Optionally, the target image is a grayscale image; after the step of obtaining the target image of the cover plate to be detected, the method further comprises the following steps: and obtaining an ROI (region of interest) in the target image, wherein the ROI comprises ROI image areas corresponding to the vertical edge, the horizontal edge and the R-angle edge of the cover plate to be detected in the target image.

Optionally, the step of performing defect detection on the target image based on the first defect detection method to obtain a first edge defect in the target image further includes: performing first defect detection on ROI image areas of vertical edges and horizontal edges of the cover plate to be detected to obtain first edge defects in the target image, wherein the first edge defects comprise edge defects in the vertical direction and/or the horizontal direction; and performing first defect missing on the edge of the R corner of the cover plate to be detected to obtain a first edge defect in the target image, wherein the first edge defect comprises an edge defect on the R corner.

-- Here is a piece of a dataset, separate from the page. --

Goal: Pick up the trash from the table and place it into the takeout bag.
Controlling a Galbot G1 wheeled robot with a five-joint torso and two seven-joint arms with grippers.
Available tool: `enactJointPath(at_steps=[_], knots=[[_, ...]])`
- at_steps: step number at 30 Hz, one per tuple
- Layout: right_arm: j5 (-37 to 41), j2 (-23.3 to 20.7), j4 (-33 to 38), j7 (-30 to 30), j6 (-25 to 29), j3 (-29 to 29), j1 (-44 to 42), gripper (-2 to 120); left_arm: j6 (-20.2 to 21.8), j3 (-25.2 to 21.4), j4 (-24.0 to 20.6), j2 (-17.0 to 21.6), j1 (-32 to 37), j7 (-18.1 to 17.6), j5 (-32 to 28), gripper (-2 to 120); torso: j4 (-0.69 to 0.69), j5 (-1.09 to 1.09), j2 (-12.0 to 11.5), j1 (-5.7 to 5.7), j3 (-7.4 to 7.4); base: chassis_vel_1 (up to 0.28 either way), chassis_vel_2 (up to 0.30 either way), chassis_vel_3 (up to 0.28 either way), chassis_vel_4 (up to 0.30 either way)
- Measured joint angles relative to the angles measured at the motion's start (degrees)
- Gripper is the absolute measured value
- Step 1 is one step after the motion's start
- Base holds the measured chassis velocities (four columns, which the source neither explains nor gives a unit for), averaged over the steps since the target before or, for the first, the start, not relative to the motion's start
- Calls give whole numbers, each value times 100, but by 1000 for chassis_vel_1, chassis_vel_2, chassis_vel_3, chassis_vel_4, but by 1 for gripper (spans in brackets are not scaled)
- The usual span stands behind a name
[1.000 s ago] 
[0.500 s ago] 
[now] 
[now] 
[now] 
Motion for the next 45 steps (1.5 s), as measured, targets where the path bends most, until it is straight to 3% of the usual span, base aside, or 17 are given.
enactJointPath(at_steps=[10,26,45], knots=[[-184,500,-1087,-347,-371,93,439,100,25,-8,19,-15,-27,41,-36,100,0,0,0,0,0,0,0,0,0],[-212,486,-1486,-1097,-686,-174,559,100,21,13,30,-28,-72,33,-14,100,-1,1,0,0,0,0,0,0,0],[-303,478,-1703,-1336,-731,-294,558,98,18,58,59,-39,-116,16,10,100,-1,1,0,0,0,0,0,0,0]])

Optionally, the step of performing first defect detection on the ROI image region of the vertical edge and the horizontal edge of the cover plate to be detected to obtain a first edge defect in the target image further includes: according to a preset first gray threshold, carrying out binarization processing on the target image to obtain a binarization image corresponding to the target image; performing expansion processing on the binary image corresponding to the target image to obtain a corresponding first mask image; performing edge detection on the target image to obtain a first defect image in the target image; carrying out 8-neighborhood contour tracking processing on the target image, determining at least one inflection point, and carrying out fitting operation on the at least one inflection point; performing defect detection based on the fitting result to obtain a second defect image; and determining a first defect feature in the vertical direction and/or the horizontal direction based on the first defect image, the second defect image and the first mask image.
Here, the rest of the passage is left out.